The Electric Forest

Agriculture and Trade

The US government spends upwards of $20 billion annually on domestic agricultural support programs, but with over 20 percent of farm products exported, these programs interact with trade policies that have fluctuated in the last century between protectionism and liberalization.

Investigating the origins of US agricultural trade policy, a 1989 article by JUDITH GOLDSTEIN looks to the New Deal to locate where a “divergence” emerged between policies for the agricultural and manufacturing sector.

From the article:

“Until the mid-1930s, both agriculture and manufactures were treated essentially alike: when either suffered economic decline, the usual state response was to increase trade barriers. The great economic decline of the 1930s undermined existing economic policy. [By the mid-1940s], a two-pronged strategy to address sectoral problems was enacted. The government was to help manufacturers gain access to foreign markets through a program of reciprocal tariff reductions. Agriculture was also to benefit from some tariff reductions, but largely it would be protected through a system of internal price supports and land-use policies. By the time the United States entered into negotiations over the workings of the trade regime, a decade of legislation had already established a policy of trade liberalization for industrial projects and trade protectionism to maintain farm incomes for agricultural products. A hegemonic position in the world economy did not ensure a consistent trade policy within the Unites States.

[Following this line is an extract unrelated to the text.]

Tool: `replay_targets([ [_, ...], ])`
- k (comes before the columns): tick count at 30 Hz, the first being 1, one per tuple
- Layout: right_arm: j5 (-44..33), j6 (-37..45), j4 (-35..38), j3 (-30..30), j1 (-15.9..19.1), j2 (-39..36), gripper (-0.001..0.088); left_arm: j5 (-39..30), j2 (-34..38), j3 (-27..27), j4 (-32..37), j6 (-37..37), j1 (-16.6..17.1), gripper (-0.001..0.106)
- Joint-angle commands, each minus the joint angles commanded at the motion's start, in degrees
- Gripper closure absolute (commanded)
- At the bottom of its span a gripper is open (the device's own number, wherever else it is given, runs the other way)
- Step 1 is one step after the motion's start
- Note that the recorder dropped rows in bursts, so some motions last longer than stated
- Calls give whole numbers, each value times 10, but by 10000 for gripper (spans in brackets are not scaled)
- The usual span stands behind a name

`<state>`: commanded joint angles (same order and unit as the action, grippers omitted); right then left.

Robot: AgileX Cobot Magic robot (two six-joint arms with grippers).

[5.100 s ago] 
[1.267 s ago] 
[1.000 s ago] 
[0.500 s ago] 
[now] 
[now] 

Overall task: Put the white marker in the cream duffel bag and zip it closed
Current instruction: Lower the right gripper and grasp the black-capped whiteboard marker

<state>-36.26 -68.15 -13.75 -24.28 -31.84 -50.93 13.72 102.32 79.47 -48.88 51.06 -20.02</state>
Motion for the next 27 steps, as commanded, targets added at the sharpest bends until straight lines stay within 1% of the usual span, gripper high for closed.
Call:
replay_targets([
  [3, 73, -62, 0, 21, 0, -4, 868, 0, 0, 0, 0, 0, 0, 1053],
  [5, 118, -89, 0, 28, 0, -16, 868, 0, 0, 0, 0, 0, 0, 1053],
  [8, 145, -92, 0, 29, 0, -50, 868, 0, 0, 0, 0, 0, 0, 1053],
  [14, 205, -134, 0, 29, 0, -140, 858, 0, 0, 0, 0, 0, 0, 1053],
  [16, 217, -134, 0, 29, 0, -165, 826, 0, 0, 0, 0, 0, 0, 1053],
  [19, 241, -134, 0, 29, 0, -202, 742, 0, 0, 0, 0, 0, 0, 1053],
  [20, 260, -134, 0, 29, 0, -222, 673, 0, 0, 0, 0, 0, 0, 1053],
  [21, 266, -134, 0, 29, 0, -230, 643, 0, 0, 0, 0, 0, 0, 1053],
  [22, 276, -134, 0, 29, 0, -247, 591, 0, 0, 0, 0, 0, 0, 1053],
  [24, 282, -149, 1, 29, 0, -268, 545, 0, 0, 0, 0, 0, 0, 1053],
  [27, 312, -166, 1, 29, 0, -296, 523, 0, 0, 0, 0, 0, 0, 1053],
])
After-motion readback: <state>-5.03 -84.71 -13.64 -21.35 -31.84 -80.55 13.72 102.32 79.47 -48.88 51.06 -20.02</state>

In this article, I trace this divergence in industrial and farm policies. I argue that the key difference in the two policies turned not only on political interests but also on the beliefs of policymakers. Agricultural trade had run deficits consistently since the mid-1920s. When considering a range of possible remedies, policymakers dismissed liberalization as an option for farm products while embracing that “idea” for manufactures. And although agricultural has had surpluses since the war and manufacturing has had deficits since the early 1970s, the decision of the 1930s continue to structure current policy.”

Link to the text.

  • “To varying degrees, most OECD states subscribed to a developmental or state-assisted paradigm by the end of the Second World War. This paradigm placed particular value on agriculture as a sector which was seen to be contributing to an important national goal: providing a secure and safe supply of food.” William Coleman’s 1998 article compares policy shifts in the agricultural sector in France, Germany, and the US. Link.
  • “Institutional capacities converged with a changing balance of class forces… to produce the Agricultural Adjustment Administration, which, in turn, strengthened the conservative Farm Bureau and threatened the survival of many sharecroppers in the South.” In a 1991 article, Jess Gilbert and Carolyn Howe examine class divides and New Deal agricultural policy. Link.
  • “From a North-South battle, WTO negotiations on agricultural subsidies are now primarily centered on a conflict between the US and China.” Kristen Hopewell on US-China conflict and a shift in agricultural trade governance. Link. And a recent Congressional Research Service report notes a 53% decline in agricultural exports to China in 2018. Link.

NEW RESEARCHERS

Ford Foundation in India

A 2020 article by PhD Candidate in History at NYU GAURAV GARG examines the relationship between the newly-independent Indian government and the Ford Foundation in the 1950s.

From the paper:

“This article shows that prior to 1954, despite considerable complementarities between India’s development needs and the Foundation’s objectives and capacity to deliver, there was nothing to suggest that the Government of India saw the Ford Foundation as anything but a part of the larger American developmental apparatus. But from the mid 1950s, it began emphasising that its relationship with the Ford Foundation stood ‘on a separate footing’ from its ties with the US government and its agencies. I show that this move was motivated by the increasingly assertive and abrasive foreign policy regime helmed by US Secretary of State John Foster Dulles, especially between 1953 and 1956, which made the Government of India believe that its right to remain non-aligned was under threat. This resulted in the government exploring ways to reduce its dependence on official US policy. The Government of India chose to rely on the Ford Foundation for its objective of reducing dependence on official US aid because, as I show through a study of the Southern Languages Book Trust (SLBT), the government exercised considerable administrative leverage over the Ford Foundation’s operations in the country. This met with its policy of exerting as much managerial control as possible over foreign-funded development projects. The government’s influence on the Ford Foundation in turn was predicated on India’s centrality in the Ford Foundation’s international outreach.”

Link to the paper.

Each week we highlight research from a graduate student, postdoc, or early-career professor. Send us recommendations: editorial@jainfamilyinstitute.org.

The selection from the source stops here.